Did you have any engineering experience before you started?

  • Daniel: Hardly no electronic experience at all to start with.
  • David: About a year before we started I heard about something called the “Arduino”, bought one and started playing with it a bit. Prior to that, no experience at all. I did know  how to program though. But not C/C++.

What made you decide to open source the project?

  • Daniel: It’s a congenial way to make stuff and I like the idea of a contributing to a lifestyle where you build up a community; where everyone can help or be help without  paying for support and updates.
  • David: I’m a big fan of free software and a long time Linux user. I wouldn’t have found my way into electronics if it wasn’t for open hardware, especially the Arduino, making it easily accessible and fun, so I felt it was natural that whatever we did should be open hardware and open source.

Did you choose one particular license over others? Why?

  • Daniel: TAPR – because it’s created by people who mainly makes wireless applications. I thought our system fitted that description well.
  • David: GPL3 for the software since it has copyleft clauses that protects against being engulfed into a proprietary project. Also, copyleft licenses spread more freedom into the world.

Were there any tools/resources that were vital to your success?

  • Daniel: I use Cadsoft Eagle to make the schematics and PCB design, and we’ve used the Arduino as a development platform for the remote control.
  • David: We use a port of the Arduino library in the firmware to ease development, without it it would take a lot more time. GCC, avrdude and gedit for development.

Could you suggest one really important skill people should learn first?

  • Daniel: Only to be patient and accept that it will take time if you don’t know what you’re doing to start with. Of course it helps a lot to have basic knowledge of electronics (and coding)!

Did you ever make a major shift in the direction of the project? Why?

  • Daniel: First the pyrofyro was only a 2 channel firing system, then it became a MCU board (the fireCrow). Our idea was to get it out to a broader range of users and to make it easily accessible for Arduino people. Mainly because there’s already a great community with a lot of coding examples and help to get. Pyrofyro became the name of plugin cards (2, 4, or 6 channels) dedicated to firing pyrotechnics. We also have plans to fork the MCU board into a “firing system” fork with intergrated transceiver and an “Arduino-ish” fork (same as now)
  • David: The change to a modular system also interested me since I don’t have a license to blow things up 🙂

How much of the project was individual effort and how much was social?

  • David: If by individual we count the both of us you could say that most of the effort right now is individual. But it builds upon community efforts like the Arduino library. We wouldn’t be able to build it otherwise.
  • Daniel:  Also, in the beginning I got some help from electronic forums and googling the net about things that I didn’t understand, but otherwise no.

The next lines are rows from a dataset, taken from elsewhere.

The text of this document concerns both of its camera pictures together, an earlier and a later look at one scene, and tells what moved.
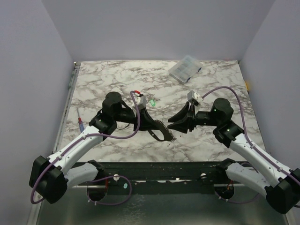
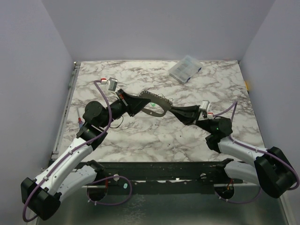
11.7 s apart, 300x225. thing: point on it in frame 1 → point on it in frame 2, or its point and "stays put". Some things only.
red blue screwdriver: (80, 123) stays put
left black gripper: (146, 120) → (131, 104)
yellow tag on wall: (246, 86) stays put
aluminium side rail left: (77, 65) stays put
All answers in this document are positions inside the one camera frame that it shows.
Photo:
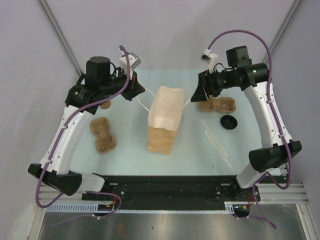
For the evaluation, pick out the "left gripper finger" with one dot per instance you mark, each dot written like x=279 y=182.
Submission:
x=129 y=95
x=137 y=89

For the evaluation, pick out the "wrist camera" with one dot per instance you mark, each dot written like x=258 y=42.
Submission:
x=134 y=61
x=210 y=58

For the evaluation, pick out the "aluminium frame post left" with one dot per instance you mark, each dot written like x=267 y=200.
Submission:
x=57 y=30

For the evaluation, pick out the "aluminium frame post right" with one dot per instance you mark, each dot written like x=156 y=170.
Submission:
x=285 y=24

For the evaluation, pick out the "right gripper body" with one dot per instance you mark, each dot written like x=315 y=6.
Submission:
x=214 y=79

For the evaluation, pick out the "brown paper bag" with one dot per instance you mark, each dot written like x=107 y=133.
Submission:
x=164 y=118

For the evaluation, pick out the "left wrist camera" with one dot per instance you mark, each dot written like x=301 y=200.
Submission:
x=134 y=61

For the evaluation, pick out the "pulp cup carrier tray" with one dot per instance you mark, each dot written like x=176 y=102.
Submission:
x=105 y=141

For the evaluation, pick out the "aluminium frame post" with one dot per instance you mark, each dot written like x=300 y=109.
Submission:
x=285 y=24
x=57 y=30

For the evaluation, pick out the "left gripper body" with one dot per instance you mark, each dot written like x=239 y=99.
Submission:
x=132 y=82

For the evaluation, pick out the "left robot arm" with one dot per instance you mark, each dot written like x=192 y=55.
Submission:
x=92 y=89

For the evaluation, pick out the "wrapped straw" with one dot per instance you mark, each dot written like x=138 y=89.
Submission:
x=225 y=159
x=214 y=139

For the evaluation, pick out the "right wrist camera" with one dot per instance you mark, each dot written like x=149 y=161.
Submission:
x=210 y=58

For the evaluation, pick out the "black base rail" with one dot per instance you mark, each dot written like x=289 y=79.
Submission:
x=173 y=193

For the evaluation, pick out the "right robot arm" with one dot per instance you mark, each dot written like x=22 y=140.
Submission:
x=278 y=146

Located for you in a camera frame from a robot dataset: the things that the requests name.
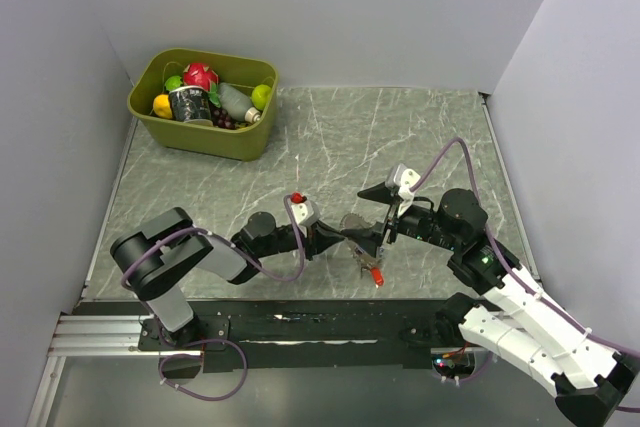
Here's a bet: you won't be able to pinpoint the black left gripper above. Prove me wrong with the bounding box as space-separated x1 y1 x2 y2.
256 219 345 260

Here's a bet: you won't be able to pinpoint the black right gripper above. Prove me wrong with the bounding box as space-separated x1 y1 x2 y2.
340 179 461 256

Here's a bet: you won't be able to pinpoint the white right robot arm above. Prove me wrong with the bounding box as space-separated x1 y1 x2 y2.
346 183 639 426

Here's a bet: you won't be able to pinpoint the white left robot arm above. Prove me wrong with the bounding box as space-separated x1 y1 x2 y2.
110 201 345 349

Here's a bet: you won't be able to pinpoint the red key tag on disc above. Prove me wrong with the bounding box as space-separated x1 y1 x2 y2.
370 268 384 287

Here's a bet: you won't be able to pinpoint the olive green plastic bin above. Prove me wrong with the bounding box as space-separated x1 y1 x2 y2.
128 48 279 161

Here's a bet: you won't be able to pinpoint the green apple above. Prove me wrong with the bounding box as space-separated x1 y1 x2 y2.
251 84 272 111

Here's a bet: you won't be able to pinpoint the dark purple grapes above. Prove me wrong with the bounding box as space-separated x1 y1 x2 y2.
211 108 236 130

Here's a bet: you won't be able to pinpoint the grey plastic bottle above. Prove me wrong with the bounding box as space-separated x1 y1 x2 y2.
218 82 262 124

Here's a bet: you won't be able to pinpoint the black instant noodle cup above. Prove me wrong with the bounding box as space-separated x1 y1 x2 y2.
168 86 213 126

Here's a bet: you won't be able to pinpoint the red dragon fruit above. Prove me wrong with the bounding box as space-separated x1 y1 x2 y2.
183 62 219 91

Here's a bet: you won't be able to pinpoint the yellow lemon in bin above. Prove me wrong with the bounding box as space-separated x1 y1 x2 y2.
152 94 173 120

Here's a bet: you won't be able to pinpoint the green lime in bin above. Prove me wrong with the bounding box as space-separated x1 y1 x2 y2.
164 75 184 92

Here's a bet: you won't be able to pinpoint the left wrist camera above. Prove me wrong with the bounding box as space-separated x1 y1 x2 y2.
290 192 320 228

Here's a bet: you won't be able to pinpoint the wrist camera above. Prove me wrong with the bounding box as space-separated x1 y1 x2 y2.
384 163 421 217
290 192 320 228

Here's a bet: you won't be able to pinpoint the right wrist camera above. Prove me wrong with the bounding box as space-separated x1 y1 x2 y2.
384 163 421 217

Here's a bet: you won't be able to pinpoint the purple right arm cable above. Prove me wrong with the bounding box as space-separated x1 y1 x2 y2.
412 136 640 413

Do you plan on selling anything when you’re finished?

  • Daniel:   Yes, hopefully we’ll be able to sell kits or even a finished product. The most difficult part is to get a reasonable price, because there’s no economy to buy enough components to reduce the cost per piece. Maybe if we get founding somehow 😉

What do you think about open source as a philosophy? As a strategy?

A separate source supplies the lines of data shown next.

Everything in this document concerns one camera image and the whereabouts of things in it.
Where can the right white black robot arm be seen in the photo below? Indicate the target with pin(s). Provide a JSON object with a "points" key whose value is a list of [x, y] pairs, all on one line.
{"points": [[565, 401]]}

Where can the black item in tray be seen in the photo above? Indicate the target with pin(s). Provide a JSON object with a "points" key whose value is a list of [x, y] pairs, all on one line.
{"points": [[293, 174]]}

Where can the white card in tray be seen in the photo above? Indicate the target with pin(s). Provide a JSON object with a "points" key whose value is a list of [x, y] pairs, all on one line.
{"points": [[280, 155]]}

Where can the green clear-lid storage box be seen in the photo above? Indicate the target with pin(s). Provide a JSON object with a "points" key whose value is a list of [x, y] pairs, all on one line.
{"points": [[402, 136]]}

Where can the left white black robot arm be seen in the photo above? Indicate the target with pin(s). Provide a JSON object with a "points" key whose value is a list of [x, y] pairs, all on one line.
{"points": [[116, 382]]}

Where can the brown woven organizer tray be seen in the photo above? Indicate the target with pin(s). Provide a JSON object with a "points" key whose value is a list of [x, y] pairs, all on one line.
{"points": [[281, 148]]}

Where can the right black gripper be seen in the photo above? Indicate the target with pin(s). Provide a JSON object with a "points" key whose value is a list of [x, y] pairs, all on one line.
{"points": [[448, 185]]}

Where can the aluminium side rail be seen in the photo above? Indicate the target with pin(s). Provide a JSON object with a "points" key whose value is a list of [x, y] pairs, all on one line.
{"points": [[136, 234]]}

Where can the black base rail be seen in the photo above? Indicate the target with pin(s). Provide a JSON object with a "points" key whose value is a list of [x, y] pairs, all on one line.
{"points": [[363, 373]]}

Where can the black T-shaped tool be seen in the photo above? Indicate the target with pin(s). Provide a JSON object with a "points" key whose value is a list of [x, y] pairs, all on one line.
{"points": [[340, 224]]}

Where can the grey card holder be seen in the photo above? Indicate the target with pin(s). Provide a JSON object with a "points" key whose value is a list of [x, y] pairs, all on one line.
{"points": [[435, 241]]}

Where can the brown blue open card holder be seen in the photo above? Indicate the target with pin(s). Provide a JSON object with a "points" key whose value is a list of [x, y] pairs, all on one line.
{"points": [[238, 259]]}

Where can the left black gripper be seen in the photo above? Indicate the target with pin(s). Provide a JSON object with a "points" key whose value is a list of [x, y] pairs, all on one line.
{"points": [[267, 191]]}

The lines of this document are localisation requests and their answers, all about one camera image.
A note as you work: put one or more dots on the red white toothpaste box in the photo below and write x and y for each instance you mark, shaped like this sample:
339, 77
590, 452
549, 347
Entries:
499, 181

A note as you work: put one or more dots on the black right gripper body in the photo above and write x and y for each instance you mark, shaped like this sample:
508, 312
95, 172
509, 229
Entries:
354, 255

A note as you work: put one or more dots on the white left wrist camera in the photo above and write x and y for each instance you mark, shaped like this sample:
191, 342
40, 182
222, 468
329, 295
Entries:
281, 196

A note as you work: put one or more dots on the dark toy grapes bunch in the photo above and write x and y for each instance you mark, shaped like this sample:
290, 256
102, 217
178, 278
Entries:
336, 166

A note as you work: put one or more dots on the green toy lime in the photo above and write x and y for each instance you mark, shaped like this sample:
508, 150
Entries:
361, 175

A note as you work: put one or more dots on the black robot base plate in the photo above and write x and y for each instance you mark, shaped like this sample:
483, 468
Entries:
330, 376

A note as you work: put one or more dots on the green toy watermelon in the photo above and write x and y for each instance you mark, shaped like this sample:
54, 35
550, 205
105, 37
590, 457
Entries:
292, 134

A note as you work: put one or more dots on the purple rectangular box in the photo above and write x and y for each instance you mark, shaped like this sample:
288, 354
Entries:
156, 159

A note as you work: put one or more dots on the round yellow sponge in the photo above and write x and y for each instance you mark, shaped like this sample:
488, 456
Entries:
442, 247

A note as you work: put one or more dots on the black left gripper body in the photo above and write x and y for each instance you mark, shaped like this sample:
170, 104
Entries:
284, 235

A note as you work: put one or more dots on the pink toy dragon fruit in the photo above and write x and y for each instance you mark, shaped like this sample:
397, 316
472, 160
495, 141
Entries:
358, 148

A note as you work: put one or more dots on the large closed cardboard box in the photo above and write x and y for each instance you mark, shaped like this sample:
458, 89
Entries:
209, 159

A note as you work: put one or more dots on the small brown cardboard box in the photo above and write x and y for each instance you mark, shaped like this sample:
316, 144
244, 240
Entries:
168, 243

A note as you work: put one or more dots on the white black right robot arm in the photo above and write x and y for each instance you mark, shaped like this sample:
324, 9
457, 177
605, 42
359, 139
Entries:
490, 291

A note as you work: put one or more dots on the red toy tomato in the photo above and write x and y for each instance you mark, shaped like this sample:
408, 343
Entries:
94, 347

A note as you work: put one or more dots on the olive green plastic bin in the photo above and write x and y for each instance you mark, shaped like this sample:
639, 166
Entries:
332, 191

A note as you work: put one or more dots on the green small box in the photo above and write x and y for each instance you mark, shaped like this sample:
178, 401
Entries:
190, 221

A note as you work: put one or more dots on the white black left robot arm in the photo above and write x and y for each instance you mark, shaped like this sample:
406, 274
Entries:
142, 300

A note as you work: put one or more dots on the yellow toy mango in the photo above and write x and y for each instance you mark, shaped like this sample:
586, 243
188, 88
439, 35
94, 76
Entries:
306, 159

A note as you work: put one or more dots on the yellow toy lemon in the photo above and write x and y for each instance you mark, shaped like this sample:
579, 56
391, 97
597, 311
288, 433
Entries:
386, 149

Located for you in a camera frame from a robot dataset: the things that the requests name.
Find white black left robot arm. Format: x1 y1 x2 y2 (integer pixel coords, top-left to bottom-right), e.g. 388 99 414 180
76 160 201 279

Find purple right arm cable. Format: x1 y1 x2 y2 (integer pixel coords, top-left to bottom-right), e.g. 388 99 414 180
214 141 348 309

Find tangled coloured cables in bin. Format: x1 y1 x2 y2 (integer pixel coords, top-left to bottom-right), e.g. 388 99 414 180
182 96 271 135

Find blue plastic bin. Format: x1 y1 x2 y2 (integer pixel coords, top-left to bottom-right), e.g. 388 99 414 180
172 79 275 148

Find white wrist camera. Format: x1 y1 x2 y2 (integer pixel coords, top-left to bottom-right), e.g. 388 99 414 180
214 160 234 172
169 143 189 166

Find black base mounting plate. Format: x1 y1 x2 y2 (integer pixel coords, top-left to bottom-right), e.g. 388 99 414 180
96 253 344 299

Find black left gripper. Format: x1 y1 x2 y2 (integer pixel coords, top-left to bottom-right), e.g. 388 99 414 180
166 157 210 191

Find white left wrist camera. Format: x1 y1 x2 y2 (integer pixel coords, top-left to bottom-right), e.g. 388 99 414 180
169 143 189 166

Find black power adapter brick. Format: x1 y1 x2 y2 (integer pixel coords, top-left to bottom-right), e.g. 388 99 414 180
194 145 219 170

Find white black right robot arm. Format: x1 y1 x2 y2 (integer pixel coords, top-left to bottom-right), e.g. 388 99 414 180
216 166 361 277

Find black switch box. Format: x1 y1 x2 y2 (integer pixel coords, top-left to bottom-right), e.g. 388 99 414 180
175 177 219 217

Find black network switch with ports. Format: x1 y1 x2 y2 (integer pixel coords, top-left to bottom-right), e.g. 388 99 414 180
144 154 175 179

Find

  • David: As stated above I love free software, I think that as a philosophy open hardware and free software gives us creativity and power as a community to change the world. As a business strategy for software I believe it’s the future, everyone should do it. Open hardware as a business strategy is a bit different though, but there are business doing well. It will be interesting to see what the future holds.
  • Daniel:  I agree with previous speaker! 😉

In your wildest dreams, what would be open sourced next?

  • David: Totally open hardware and drivers for the next Nexus Android phone, with easily accessible connectors.